Adam Yauch x Maurice Sendak

Nicolas, le 08 mai 2012

Adam Yauch

Maurice Sendak

Vendredi soir, lorsque j’ai appris la mort de Adam Yauch aka. MCA des Beastie Boys, j’étais parti pour écrire un long article pour exprimer tout mon respect que j’ai pour lui, pour raconter comment, en 1988, lorsque je n’avais que 12 ans, je me suis pris une claque monumentale en écoutant Licensed to Ill. J’étais parti pour une tirade bien longue, aussi longue que 24 ans (sur 36, ça le fait) d’influence non seulement en terme de musique, mais aussi en terme de tout le reste : esthétique, art… culture, quoi.
Un de ces articles pas si facile à écrire que ça, surtout en l’absence d’un peu de temps au calme.

Et puis ce mardi 8 mai, c’est la mort de Maurice Sendak que j’apprends. Encore un pilier de ma culture « vivante » qui trépasse. Parce que Max et les Maximontres (Where thé Wild Things Are), ça compte quand même ! (amusez vous à taper Where thé Wild Things Are dans le moteur de recherche de blog, vous comprendrez).
Bon, il est vrai que le second avait 84 ans.

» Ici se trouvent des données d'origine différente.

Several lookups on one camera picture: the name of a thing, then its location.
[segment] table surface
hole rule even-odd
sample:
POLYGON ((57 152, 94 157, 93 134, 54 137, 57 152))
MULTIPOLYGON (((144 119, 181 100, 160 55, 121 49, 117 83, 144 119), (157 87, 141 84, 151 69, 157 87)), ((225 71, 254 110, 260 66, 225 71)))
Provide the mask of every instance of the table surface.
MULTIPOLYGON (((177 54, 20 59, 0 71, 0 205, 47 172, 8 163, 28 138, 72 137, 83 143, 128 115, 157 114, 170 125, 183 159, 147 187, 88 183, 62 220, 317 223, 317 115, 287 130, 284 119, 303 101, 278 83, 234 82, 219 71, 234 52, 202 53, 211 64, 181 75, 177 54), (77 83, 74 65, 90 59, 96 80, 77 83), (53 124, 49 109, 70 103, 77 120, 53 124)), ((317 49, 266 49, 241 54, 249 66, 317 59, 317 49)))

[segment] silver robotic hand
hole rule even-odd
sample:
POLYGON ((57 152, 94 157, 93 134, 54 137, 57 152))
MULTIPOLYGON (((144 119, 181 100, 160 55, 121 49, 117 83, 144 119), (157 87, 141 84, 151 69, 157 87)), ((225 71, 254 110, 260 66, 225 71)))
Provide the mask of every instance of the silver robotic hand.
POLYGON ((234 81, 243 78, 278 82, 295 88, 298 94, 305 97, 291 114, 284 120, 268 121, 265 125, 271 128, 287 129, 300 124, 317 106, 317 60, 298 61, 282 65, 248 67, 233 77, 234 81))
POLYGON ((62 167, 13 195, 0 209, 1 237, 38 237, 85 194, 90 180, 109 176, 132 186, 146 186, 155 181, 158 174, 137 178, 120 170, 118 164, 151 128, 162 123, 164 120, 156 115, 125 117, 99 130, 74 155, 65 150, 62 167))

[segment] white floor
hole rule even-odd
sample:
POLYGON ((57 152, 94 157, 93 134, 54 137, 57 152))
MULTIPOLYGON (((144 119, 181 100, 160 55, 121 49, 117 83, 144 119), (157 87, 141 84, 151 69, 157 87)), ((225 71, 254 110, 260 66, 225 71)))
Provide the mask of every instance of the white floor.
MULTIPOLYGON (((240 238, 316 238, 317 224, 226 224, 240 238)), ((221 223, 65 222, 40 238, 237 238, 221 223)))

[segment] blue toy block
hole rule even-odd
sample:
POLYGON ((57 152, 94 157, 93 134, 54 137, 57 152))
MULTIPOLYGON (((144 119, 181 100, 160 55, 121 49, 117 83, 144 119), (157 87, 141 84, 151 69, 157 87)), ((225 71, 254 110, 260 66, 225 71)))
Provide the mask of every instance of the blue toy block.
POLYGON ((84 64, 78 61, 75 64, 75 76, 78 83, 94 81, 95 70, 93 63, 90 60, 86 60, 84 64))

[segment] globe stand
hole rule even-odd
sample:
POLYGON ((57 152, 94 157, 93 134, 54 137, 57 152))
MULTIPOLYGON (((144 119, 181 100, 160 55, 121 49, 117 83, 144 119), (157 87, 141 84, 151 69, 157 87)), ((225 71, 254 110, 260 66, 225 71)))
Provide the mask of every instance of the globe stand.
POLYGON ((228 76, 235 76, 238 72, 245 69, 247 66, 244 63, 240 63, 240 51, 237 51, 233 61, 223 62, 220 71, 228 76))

Tout comme Jim Marshall, décédé le 5 avril dernier à 88 ans, on pouvait commencer à se préparer. Adam, quant à lui, a mis 3 ans pour céder à son cancer des glandes salivaires, à 44 ans.
En tout, cas, ça commence à me gonfler cette logique irrémédiable de la vie qui veut qu’on meure. C’est con, mais c’est mon sentiment aujourd’hui. Jobs, Marshall, Yauch, Sendak… La loi des séries ? Je l’emmerde. Même si ça sert à rien. Je l’ai déjà copieusement emmerdée lorsque mon oncle a suivi mon grand père dans l’au-delà dans un intervalle ridiculement court. Pourtant, ça n’a rien changé et ça ne changera jamais rien.
Brooklyn, terre natale de Adam Yauch et Maurice Sendak est en deuil, elle a perdu 2 de ses génies.

P.S.: Si j’ai le courage, j’écrirai quand même ma prose initiale sur les Beastie Boys. Par pur plaisir personnel.